• Exercise details: Search the listing below for the line containing "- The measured". From there through the line containing "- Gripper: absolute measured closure", transcribe every line exactly, both ends included.

- Opening Delimiter -

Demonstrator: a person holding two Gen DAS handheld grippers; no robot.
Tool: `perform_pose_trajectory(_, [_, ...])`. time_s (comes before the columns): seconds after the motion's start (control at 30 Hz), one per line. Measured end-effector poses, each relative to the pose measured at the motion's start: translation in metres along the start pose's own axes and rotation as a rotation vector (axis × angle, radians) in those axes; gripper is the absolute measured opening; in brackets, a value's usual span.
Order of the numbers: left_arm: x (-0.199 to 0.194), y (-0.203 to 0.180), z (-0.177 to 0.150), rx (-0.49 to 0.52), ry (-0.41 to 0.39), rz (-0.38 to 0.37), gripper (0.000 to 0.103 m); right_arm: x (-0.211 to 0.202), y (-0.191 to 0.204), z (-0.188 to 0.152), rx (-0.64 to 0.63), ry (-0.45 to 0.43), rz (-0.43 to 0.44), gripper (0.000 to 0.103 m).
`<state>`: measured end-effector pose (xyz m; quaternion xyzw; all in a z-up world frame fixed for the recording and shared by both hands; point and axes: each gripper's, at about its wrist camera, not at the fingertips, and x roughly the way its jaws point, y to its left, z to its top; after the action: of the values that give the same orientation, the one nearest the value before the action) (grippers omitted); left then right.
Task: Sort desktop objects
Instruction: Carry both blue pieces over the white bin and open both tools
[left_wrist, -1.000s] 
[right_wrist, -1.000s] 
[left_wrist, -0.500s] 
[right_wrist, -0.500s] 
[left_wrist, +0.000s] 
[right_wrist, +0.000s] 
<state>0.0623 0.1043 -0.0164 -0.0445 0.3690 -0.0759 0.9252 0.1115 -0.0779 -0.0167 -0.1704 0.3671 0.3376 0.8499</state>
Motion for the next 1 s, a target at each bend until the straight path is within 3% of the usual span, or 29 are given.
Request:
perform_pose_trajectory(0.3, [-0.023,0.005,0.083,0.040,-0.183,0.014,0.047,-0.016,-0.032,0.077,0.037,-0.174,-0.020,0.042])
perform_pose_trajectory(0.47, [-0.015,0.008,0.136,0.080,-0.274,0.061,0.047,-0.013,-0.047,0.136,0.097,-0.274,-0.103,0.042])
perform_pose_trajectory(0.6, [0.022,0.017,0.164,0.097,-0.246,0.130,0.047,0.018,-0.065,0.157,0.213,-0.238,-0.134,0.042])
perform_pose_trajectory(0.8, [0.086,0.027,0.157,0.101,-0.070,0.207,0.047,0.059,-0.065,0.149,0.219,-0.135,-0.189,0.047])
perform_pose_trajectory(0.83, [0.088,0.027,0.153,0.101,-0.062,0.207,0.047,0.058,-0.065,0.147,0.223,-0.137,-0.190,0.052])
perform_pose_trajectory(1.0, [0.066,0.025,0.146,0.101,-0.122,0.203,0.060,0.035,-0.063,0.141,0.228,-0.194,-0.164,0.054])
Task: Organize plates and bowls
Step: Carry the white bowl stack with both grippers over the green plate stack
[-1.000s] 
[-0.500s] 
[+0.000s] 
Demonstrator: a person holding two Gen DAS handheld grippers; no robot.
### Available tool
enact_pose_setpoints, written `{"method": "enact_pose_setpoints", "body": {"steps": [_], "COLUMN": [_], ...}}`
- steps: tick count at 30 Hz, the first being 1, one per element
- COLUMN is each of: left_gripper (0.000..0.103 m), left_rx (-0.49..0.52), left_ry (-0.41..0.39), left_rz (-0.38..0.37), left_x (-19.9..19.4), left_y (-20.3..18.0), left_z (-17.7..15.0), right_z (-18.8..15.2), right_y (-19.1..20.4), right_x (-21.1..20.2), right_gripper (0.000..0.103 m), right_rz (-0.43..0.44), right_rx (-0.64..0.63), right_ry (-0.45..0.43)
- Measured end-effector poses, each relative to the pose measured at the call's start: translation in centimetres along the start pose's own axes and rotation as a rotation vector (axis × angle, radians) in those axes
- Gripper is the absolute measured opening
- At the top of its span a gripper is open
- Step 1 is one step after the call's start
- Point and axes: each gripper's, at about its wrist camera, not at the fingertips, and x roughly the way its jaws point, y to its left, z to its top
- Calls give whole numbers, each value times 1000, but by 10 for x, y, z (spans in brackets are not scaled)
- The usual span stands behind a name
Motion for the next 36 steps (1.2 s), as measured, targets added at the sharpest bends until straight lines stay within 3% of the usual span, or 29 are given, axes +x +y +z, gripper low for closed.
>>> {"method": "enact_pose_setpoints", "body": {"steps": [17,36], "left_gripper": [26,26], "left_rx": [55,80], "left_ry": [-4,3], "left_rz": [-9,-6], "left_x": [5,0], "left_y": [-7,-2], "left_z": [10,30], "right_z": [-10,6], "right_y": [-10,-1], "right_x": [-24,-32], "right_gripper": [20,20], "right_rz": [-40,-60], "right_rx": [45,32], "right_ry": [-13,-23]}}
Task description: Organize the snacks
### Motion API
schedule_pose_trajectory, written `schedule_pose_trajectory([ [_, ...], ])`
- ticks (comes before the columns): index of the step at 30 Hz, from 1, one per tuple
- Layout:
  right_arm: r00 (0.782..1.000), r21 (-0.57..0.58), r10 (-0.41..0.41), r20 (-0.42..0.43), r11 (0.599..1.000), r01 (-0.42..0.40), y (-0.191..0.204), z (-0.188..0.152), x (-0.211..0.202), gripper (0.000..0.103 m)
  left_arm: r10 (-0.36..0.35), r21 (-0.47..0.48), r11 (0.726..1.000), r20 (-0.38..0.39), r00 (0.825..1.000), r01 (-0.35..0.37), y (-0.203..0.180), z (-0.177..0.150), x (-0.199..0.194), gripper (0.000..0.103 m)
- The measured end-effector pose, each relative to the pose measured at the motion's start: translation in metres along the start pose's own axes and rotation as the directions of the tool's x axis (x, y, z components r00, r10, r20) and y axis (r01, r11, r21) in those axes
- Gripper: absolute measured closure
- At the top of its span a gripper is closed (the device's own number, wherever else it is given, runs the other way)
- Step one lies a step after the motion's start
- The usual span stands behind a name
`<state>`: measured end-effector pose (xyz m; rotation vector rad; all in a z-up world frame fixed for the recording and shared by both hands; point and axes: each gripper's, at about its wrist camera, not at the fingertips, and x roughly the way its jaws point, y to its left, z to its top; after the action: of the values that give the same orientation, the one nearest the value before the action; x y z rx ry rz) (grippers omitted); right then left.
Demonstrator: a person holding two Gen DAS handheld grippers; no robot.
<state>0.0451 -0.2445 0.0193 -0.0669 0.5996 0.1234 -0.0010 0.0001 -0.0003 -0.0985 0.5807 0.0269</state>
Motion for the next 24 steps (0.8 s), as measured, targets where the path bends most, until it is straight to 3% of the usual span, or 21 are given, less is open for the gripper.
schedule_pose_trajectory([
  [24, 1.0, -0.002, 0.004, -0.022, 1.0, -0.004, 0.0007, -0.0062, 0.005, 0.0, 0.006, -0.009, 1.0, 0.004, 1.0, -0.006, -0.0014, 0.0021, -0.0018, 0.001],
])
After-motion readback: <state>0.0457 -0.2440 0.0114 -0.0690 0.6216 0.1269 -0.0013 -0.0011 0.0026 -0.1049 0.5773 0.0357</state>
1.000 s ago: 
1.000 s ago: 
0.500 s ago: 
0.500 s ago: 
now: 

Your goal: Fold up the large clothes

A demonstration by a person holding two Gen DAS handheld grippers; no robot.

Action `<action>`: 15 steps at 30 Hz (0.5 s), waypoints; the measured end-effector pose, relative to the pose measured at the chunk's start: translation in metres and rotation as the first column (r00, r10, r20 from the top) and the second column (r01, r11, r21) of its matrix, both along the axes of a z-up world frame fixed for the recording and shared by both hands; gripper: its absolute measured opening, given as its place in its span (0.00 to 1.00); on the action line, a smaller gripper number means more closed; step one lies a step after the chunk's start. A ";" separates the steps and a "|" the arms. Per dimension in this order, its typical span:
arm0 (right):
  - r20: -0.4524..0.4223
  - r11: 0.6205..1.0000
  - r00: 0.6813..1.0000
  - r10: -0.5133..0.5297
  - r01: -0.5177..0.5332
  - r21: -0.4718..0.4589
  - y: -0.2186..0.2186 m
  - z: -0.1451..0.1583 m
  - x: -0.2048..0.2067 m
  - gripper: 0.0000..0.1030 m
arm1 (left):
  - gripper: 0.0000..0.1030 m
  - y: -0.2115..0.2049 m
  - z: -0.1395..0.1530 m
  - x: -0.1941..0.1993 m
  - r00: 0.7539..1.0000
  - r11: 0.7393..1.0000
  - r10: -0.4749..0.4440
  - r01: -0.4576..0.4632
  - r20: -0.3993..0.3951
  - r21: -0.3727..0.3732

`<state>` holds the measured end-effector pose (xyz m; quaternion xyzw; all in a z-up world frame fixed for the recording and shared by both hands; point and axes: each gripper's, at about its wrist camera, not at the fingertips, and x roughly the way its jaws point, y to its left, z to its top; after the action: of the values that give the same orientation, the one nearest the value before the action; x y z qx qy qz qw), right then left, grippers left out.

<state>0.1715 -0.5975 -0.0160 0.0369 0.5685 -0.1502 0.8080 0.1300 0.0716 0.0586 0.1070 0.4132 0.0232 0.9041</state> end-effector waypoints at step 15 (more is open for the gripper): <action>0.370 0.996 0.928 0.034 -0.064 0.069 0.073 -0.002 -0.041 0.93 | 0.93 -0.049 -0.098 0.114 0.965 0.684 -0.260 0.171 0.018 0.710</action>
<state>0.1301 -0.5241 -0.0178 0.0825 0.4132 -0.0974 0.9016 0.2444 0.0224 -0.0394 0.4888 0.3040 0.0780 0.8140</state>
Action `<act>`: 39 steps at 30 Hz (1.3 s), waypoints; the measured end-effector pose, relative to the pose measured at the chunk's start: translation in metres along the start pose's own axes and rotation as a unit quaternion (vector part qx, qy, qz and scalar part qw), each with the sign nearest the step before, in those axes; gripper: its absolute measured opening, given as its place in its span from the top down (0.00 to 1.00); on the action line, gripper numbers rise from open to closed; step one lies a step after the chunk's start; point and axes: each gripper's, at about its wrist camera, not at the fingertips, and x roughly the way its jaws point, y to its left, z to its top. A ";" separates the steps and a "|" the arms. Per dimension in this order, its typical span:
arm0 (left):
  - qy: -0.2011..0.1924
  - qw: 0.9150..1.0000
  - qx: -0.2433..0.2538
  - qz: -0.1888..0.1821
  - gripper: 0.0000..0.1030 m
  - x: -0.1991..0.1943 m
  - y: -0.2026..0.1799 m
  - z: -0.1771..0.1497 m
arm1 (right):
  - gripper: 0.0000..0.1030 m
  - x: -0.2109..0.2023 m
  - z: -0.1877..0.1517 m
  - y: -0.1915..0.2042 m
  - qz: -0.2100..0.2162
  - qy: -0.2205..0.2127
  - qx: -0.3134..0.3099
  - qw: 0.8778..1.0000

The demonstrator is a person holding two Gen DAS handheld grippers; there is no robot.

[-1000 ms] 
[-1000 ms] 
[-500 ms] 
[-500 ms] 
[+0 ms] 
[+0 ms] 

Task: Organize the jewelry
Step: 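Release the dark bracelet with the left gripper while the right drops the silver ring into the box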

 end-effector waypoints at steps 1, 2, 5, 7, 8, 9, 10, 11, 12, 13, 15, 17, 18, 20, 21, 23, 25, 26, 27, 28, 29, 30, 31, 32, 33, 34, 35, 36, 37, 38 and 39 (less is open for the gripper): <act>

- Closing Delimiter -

• Result for this task:
- The measured end-effector pose, each relative to the pose measured at the motion's start: translation in metres along the start pose's own axes and rotation as the directions of the tool's x axis (x, y, z components r00, r10, r20) and y axis (r01, r11, r21) in those axes
- Gripper: absolute measured closure

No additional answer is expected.